> REQUIRED ACTION: Go from the first line below to the one with "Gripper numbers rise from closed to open" and print each line exactly.

> ENTRIES SUPPLIED:
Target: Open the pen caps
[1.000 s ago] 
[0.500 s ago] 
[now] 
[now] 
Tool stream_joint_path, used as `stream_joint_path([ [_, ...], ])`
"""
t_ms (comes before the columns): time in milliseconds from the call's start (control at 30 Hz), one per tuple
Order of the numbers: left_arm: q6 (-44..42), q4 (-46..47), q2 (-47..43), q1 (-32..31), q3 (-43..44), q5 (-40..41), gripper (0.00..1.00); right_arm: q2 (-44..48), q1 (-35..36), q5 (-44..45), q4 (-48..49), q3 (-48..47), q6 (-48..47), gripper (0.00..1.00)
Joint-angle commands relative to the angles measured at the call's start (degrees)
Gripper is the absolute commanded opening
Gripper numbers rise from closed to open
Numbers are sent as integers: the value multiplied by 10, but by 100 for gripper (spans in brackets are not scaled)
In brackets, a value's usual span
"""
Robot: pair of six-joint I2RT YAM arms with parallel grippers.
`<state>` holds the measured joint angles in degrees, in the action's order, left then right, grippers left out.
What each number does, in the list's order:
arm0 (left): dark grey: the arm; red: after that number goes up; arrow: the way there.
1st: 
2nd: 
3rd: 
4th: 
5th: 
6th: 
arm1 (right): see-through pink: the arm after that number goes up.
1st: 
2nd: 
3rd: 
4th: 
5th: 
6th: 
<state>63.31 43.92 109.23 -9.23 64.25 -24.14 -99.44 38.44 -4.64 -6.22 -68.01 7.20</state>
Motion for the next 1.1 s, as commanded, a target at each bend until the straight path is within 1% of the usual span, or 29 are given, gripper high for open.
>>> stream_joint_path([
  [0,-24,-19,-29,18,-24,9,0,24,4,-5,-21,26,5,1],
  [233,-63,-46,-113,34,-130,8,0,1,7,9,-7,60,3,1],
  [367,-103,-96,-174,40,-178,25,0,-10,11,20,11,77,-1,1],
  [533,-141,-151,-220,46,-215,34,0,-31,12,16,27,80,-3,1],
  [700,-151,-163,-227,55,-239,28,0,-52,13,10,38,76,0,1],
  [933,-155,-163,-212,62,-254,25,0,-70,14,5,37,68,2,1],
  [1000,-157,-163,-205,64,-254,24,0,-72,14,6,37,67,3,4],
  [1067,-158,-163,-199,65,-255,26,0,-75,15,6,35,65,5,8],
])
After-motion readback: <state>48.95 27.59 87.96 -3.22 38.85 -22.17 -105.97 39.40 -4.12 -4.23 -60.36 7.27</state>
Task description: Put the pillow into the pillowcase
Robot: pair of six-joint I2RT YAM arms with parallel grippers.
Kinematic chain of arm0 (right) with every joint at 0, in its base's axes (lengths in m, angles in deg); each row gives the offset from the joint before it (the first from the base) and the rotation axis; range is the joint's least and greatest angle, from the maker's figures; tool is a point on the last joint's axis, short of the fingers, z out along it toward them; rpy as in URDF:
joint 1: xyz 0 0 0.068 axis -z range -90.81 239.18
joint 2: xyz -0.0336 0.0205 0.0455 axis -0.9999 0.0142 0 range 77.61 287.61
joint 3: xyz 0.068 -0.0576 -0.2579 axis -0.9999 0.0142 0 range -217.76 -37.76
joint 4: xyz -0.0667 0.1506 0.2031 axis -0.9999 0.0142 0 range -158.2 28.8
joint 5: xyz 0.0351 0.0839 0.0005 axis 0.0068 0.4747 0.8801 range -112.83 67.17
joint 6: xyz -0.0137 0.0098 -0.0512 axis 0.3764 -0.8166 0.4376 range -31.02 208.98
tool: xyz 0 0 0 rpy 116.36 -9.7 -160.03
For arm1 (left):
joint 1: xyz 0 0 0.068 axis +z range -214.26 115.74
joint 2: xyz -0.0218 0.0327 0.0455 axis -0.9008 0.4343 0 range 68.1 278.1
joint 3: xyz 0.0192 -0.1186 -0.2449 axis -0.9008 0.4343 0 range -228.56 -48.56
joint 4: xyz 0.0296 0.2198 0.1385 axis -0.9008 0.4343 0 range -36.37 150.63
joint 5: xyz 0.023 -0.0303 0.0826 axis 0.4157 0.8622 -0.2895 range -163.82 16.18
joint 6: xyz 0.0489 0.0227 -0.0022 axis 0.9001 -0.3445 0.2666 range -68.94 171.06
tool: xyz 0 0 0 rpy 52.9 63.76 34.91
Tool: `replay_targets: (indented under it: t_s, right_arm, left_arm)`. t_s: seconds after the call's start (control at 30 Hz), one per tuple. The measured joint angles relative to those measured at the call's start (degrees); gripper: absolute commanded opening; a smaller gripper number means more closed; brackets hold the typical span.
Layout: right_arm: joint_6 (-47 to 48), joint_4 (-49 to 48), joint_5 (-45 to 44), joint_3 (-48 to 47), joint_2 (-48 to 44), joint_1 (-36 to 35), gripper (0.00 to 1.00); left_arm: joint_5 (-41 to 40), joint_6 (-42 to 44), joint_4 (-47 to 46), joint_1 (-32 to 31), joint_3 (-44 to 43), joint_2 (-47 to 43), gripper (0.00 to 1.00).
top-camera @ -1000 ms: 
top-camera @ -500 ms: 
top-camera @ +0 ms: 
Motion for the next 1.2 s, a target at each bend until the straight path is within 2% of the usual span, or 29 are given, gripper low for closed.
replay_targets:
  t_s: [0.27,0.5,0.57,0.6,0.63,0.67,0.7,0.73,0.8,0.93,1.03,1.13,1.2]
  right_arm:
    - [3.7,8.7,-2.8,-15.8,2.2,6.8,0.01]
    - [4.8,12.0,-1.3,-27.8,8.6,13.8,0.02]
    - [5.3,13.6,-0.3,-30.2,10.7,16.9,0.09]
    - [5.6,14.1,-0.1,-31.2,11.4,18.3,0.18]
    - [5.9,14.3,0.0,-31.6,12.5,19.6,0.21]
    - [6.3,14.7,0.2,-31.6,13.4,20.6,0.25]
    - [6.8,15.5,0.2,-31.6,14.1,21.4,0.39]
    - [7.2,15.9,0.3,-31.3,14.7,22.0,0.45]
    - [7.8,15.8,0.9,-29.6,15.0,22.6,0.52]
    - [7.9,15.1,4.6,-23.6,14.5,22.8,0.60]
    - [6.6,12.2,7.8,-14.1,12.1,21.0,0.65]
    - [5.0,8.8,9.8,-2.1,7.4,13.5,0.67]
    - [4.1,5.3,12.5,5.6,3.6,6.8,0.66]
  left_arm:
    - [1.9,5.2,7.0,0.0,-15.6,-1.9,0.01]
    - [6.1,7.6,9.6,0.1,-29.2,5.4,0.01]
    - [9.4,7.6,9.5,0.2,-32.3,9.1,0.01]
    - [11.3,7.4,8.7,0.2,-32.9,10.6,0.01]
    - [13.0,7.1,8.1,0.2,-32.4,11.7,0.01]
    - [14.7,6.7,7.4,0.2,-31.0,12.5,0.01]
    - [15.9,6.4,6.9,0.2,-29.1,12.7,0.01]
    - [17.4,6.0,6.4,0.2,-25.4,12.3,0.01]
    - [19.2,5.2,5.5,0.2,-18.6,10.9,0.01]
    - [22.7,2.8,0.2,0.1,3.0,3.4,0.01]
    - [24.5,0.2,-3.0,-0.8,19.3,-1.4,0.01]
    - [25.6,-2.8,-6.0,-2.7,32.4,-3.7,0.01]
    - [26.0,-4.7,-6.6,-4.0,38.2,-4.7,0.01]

> TASK RESPONSE:
Target: Open the pen caps
[1.000 s ago] 
[0.500 s ago] 
[now] 
[now] 
Tool stream_joint_path, used as `stream_joint_path([ [_, ...], ])`
"""
t_ms (comes before the columns): time in milliseconds from the call's start (control at 30 Hz), one per tuple
Order of the numbers: left_arm: q6 (-44..42), q4 (-46..47), q2 (-47..43), q1 (-32..31), q3 (-43..44), q5 (-40..41), gripper (0.00..1.00); right_arm: q2 (-44..48), q1 (-35..36), q5 (-44..45), q4 (-48..49), q3 (-48..47), q6 (-48..47), gripper (0.00..1.00)
Joint-angle commands relative to the angles measured at the call's start (degrees)
Gripper is the absolute commanded opening
Gripper numbers rise from closed to open

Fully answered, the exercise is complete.